## Exercise goal
From the first line of the records below, transcribe each line exactly up to and including the one with "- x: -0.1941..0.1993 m"; pictures stay out.

[Entries taken from a collection]
+++
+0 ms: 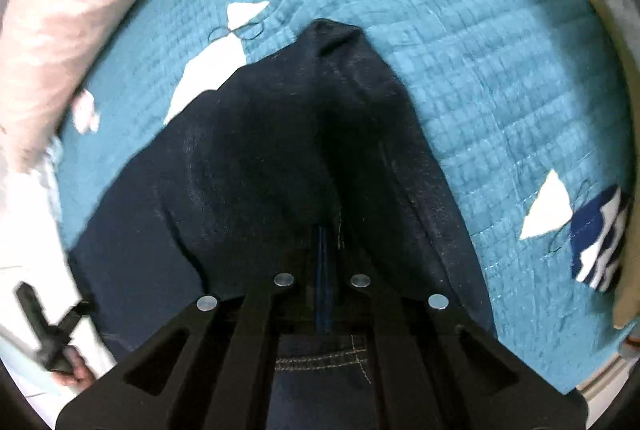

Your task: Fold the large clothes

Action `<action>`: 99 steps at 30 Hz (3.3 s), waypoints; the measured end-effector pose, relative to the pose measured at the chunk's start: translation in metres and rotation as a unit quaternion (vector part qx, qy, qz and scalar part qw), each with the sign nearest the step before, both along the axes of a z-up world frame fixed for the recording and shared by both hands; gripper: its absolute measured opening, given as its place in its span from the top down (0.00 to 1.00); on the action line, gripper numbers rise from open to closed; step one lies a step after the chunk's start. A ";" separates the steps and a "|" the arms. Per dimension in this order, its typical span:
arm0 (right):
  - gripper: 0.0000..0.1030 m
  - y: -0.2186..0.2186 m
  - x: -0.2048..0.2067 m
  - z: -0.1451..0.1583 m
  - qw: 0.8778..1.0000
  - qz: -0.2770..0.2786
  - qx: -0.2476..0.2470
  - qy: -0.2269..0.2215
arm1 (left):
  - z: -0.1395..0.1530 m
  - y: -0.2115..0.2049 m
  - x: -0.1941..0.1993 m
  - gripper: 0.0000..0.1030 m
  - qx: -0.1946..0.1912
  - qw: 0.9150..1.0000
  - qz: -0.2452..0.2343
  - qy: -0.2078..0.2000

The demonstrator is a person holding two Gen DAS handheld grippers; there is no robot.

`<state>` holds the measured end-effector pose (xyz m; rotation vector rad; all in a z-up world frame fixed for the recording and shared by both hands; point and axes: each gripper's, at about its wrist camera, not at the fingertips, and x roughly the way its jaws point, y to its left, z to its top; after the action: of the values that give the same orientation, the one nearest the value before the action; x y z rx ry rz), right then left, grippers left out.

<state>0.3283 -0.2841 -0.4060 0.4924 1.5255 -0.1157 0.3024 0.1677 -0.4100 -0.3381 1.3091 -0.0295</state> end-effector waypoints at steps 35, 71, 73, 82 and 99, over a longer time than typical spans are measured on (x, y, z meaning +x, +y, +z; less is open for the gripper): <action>1.00 0.000 0.070 0.006 0.997 0.048 0.055 -0.032 | -0.009 0.018 0.053 0.98 -0.047 0.997 0.046 -0.038; 0.24 0.007 -0.122 0.142 0.987 0.026 -0.001 -0.160 | 0.069 -0.058 -0.122 0.32 0.108 0.987 0.036 -0.111; 0.24 0.008 -0.136 0.144 0.987 0.025 0.003 -0.160 | 0.075 -0.065 -0.138 0.32 0.101 0.987 0.031 -0.119; 0.15 -0.004 -0.190 0.146 0.986 0.015 -0.006 -0.167 | 0.088 -0.108 -0.190 0.30 0.083 0.987 0.007 -0.136; 0.13 -0.095 -0.163 0.055 0.991 -0.051 0.065 -0.107 | 0.062 -0.200 -0.186 0.29 0.078 0.991 -0.058 -0.096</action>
<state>0.1654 -0.3789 -0.3507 0.6655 1.3035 -0.0418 0.1161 -0.0322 -0.3483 -0.1223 1.1303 -0.0556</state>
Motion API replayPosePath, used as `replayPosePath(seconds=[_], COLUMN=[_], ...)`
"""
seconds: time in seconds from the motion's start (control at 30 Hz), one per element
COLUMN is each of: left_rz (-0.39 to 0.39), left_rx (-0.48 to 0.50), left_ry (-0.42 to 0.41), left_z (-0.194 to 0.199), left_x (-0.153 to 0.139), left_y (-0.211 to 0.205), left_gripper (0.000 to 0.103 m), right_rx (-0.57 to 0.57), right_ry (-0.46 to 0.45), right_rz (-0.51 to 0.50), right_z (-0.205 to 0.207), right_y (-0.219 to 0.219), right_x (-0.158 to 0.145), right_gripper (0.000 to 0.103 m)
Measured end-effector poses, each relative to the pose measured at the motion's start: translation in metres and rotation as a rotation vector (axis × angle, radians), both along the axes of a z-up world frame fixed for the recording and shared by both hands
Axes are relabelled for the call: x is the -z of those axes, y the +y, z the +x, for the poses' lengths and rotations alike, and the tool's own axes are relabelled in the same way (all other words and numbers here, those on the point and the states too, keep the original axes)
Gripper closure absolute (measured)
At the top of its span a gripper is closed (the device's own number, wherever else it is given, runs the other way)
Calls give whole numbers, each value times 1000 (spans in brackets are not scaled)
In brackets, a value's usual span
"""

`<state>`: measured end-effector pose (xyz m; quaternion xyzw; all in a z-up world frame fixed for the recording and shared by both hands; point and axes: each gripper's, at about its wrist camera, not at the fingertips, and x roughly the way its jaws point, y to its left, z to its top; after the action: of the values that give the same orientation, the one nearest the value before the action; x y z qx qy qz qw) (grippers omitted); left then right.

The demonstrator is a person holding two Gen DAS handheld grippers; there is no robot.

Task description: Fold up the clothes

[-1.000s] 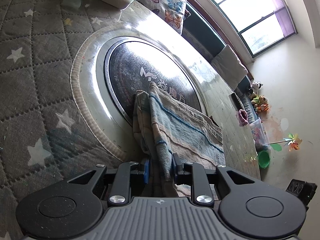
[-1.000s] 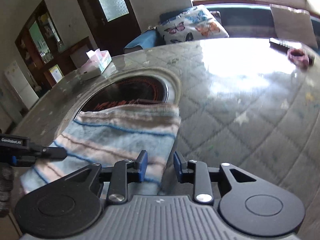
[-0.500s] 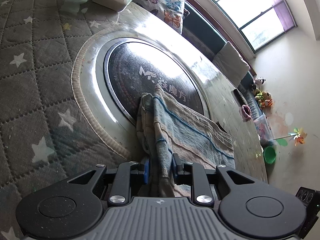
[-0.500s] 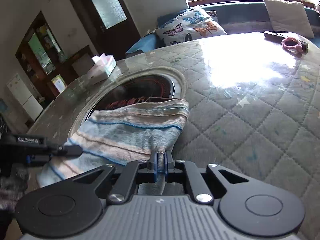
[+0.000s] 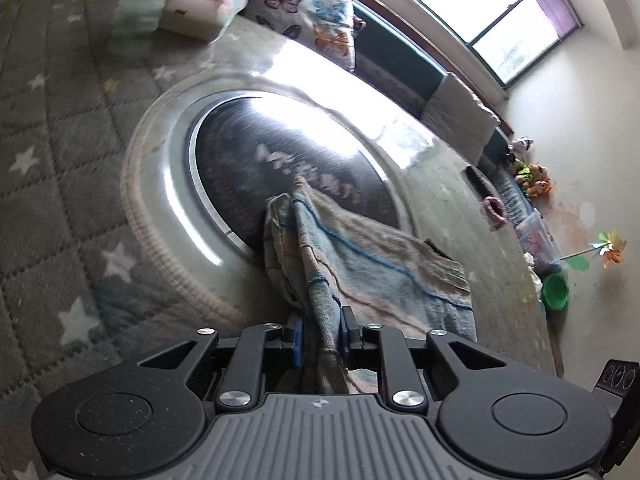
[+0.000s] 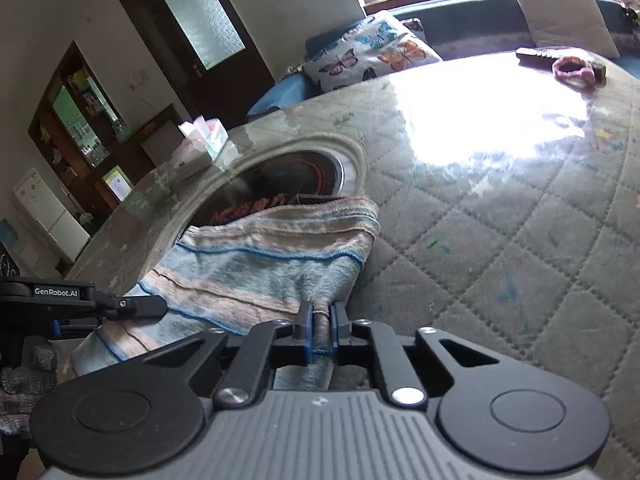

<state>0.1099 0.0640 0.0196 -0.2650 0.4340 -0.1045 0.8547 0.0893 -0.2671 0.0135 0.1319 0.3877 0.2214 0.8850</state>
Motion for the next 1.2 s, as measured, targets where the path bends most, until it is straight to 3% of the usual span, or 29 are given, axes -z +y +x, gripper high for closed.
replayPosePath(seconds=[0.33, 0.67, 0.87, 0.93, 1.03, 1.1, 1.2], left_rz=[27, 66, 99, 130, 159, 170, 210], left_rx=[133, 235, 270, 275, 270, 266, 265], left_ry=[-65, -105, -91, -64, -40, -61, -109], left_z=[43, 98, 119, 125, 125, 120, 110], left_x=[-26, -37, -20, -8, 2, 0, -10], left_y=[-72, -153, -181, -187, -186, -179, -173], left_gripper=[85, 85, 84, 78, 73, 59, 58], right_rx=[87, 219, 277, 302, 340, 352, 345], right_ry=[-114, -167, -162, -151, -67, -53, -83], right_rz=[-57, -146, -177, -195, -189, -199, -218], right_z=[2, 38, 59, 65, 81, 82, 74], right_y=[-41, -103, -132, -140, -152, -157, -157], right_x=[-38, -62, -52, -40, -15, -4, -7], right_gripper=[97, 97, 97, 97, 95, 91, 88])
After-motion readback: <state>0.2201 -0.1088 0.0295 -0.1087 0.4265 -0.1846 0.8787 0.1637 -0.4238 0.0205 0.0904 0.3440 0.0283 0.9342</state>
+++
## Task solution
+0 ms: 

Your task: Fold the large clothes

Action `<action>`: 99 steps at 30 Hz (3.3 s), waypoints; the measured end-effector pose, relative to the pose measured at the chunk's start: translation in metres and rotation as a unit quaternion (vector part qx, qy, qz and scalar part qw), each with the sign nearest the step before, both along the axes of a z-up world frame fixed for the recording and shared by both hands; gripper: its absolute measured opening, given as its place in its span from the top down (0.00 to 1.00); on the action line, gripper numbers rise from open to closed; step one lies a step after the chunk's start. A ";" separates the steps and a "|" the arms. Per dimension in this order, its typical span:
arm0 (right):
  - gripper: 0.0000..0.1030 m
  - y: -0.2186..0.2186 m
  - x: -0.2048..0.2067 m
  - z: -0.1451..0.1583 m
  - qw: 0.8778..1.0000
  - qz: -0.2770..0.2786
  - qx: -0.2476..0.2470
  - qy: -0.2269..0.2215
arm1 (left):
  - z: -0.1395..0.1530 m
  - y: -0.2115..0.2049 m
  - x: -0.1941..0.1993 m

The requested output is complete.